- WHAT TO PRODUCE
Determine how many lines in the listing contain the string "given". Only that number goes in the answer.

- THE DATA

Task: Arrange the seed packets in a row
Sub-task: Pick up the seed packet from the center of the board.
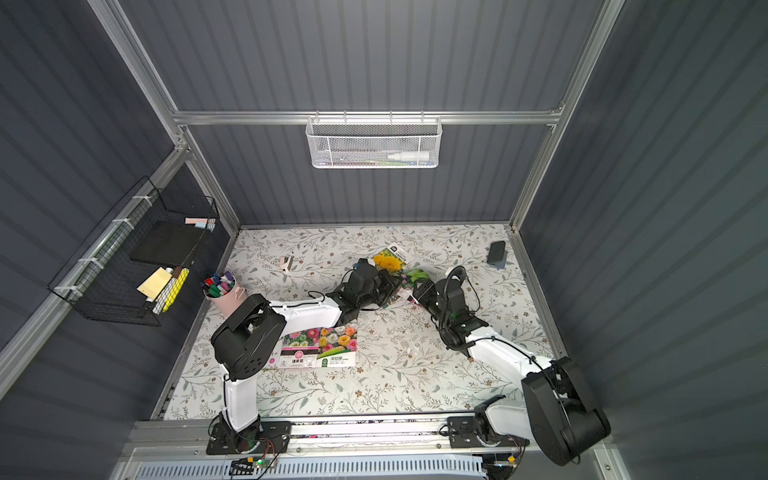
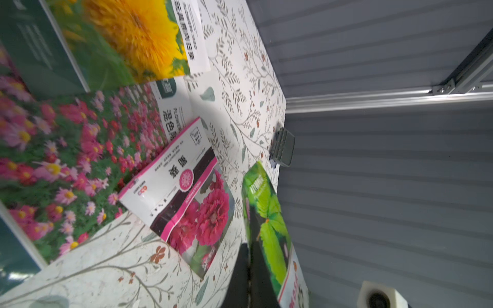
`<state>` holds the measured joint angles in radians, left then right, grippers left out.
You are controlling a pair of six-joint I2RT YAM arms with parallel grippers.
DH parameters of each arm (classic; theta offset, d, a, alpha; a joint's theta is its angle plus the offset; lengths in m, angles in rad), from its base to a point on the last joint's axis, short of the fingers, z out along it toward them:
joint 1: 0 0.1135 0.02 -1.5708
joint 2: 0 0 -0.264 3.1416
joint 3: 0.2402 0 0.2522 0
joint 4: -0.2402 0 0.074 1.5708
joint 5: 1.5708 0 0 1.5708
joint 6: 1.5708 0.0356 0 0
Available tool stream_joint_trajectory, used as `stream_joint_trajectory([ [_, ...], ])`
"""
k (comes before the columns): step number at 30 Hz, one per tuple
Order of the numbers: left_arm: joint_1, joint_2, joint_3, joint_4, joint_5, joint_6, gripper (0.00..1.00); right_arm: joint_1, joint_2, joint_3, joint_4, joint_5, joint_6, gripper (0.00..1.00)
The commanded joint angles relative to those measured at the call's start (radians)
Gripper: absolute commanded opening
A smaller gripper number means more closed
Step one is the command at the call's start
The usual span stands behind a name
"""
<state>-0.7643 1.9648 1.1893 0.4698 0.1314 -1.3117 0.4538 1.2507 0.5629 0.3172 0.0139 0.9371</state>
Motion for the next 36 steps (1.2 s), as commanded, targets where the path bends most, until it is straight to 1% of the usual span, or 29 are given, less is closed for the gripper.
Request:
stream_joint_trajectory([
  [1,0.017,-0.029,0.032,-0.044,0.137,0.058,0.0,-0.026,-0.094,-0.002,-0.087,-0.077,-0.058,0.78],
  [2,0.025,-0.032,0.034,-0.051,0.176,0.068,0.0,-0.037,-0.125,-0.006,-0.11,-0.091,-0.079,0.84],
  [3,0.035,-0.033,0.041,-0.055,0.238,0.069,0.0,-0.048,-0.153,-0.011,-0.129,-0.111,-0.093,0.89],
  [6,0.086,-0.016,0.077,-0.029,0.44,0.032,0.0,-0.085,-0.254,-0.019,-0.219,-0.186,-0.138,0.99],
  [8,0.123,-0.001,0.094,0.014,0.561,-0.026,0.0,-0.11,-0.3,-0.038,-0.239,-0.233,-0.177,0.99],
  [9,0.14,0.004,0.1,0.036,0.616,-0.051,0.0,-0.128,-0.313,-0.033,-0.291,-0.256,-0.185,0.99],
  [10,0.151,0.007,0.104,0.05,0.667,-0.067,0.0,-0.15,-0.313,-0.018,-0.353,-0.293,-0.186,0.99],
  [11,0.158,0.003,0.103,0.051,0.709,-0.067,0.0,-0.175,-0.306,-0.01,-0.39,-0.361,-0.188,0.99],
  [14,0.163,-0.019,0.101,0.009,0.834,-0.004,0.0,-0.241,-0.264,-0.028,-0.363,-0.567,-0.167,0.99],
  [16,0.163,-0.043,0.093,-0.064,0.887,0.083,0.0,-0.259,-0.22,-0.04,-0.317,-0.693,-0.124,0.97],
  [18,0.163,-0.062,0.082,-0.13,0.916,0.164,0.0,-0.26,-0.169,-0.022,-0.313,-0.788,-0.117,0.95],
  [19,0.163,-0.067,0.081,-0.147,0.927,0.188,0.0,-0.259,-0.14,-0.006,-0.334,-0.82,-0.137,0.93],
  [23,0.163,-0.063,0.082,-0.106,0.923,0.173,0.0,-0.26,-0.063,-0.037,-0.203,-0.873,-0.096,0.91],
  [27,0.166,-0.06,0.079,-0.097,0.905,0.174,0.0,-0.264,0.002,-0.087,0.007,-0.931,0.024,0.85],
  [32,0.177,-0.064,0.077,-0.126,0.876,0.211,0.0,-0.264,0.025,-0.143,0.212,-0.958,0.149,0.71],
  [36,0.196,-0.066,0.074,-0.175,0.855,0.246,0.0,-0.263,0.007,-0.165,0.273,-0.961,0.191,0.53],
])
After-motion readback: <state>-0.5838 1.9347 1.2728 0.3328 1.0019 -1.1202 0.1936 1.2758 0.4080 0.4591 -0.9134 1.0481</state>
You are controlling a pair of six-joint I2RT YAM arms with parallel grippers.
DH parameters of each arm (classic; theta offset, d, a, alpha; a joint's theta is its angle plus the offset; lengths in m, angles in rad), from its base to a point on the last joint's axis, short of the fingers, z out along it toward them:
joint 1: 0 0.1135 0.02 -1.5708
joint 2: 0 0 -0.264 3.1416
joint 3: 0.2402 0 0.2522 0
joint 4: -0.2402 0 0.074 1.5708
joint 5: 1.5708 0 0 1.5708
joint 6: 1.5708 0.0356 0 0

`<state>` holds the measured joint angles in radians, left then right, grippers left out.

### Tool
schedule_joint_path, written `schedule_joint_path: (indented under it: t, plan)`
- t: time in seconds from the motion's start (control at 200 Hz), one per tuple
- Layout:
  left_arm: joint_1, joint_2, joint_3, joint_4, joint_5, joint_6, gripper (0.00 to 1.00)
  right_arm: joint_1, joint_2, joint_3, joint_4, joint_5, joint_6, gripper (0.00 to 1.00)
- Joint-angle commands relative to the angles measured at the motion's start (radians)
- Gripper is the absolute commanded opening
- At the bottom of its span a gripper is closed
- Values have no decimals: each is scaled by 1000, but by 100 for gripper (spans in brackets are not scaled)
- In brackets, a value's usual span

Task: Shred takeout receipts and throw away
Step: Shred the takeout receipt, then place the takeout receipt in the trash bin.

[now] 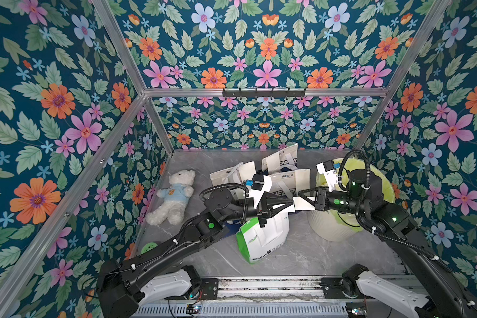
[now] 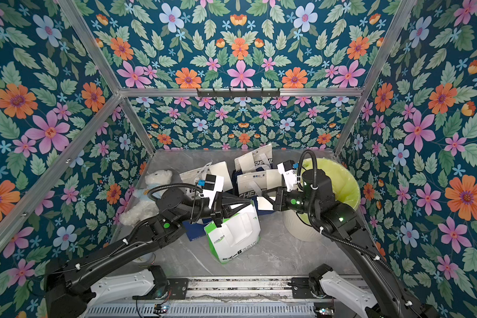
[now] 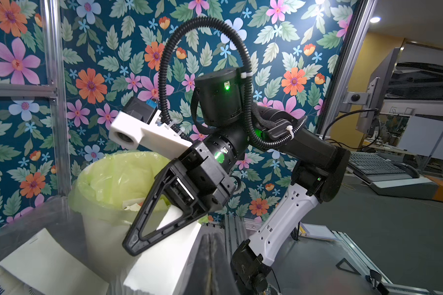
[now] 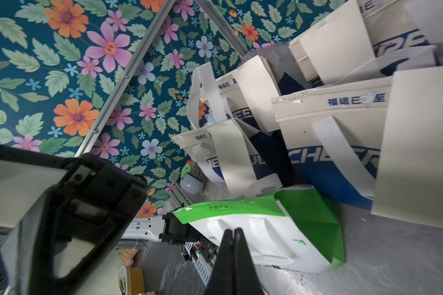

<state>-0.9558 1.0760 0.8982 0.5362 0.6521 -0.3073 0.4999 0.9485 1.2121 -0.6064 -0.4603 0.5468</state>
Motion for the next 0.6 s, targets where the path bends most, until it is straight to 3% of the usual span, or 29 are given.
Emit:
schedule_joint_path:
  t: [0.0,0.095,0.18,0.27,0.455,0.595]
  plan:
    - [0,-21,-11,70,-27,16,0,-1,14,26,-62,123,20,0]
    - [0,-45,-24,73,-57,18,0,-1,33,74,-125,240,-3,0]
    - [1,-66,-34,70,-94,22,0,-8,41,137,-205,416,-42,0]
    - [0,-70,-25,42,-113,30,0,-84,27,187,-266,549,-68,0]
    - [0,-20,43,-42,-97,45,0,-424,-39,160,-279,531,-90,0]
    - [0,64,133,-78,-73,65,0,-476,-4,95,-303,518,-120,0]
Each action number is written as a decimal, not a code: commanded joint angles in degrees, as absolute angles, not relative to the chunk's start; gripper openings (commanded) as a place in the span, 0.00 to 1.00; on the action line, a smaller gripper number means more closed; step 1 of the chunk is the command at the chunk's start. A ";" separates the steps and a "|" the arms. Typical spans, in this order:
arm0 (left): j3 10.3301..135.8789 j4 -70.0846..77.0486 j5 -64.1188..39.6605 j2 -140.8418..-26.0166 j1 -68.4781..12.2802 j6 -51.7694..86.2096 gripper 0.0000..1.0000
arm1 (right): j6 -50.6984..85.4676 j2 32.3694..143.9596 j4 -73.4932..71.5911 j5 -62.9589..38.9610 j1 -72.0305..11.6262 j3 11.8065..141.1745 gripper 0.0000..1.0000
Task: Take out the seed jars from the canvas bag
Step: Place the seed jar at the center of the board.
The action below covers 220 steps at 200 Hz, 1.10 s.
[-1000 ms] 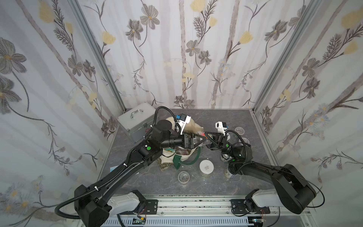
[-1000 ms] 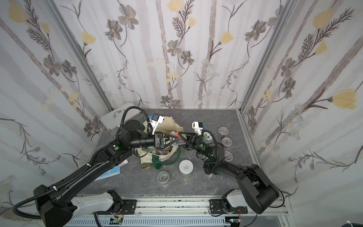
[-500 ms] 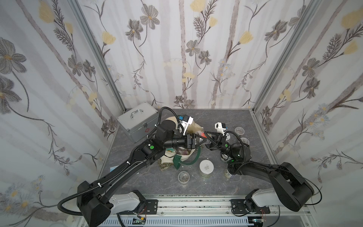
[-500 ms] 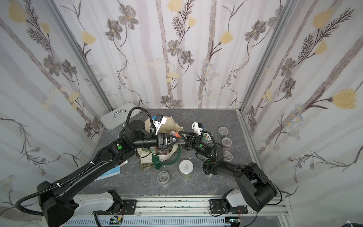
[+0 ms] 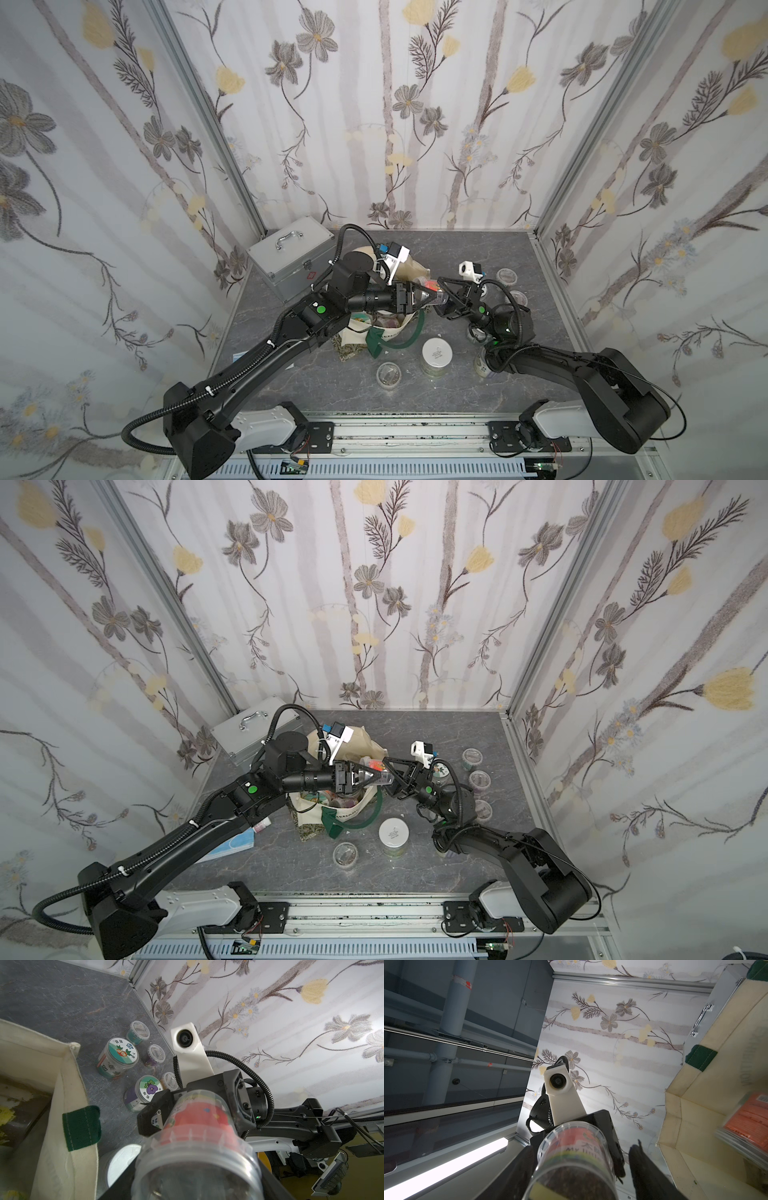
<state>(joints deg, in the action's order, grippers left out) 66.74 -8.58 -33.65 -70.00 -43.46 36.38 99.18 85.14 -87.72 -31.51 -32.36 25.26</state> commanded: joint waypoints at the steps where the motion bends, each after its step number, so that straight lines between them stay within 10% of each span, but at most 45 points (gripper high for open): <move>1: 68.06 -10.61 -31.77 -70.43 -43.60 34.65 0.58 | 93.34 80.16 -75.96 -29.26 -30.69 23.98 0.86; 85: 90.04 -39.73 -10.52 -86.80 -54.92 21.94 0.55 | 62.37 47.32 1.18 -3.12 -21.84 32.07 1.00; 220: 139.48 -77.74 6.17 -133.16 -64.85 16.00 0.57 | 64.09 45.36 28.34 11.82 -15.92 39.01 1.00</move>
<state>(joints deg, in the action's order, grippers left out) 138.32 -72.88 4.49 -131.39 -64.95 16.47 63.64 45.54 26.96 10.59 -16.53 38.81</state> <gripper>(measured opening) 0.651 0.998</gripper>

- REPLY
2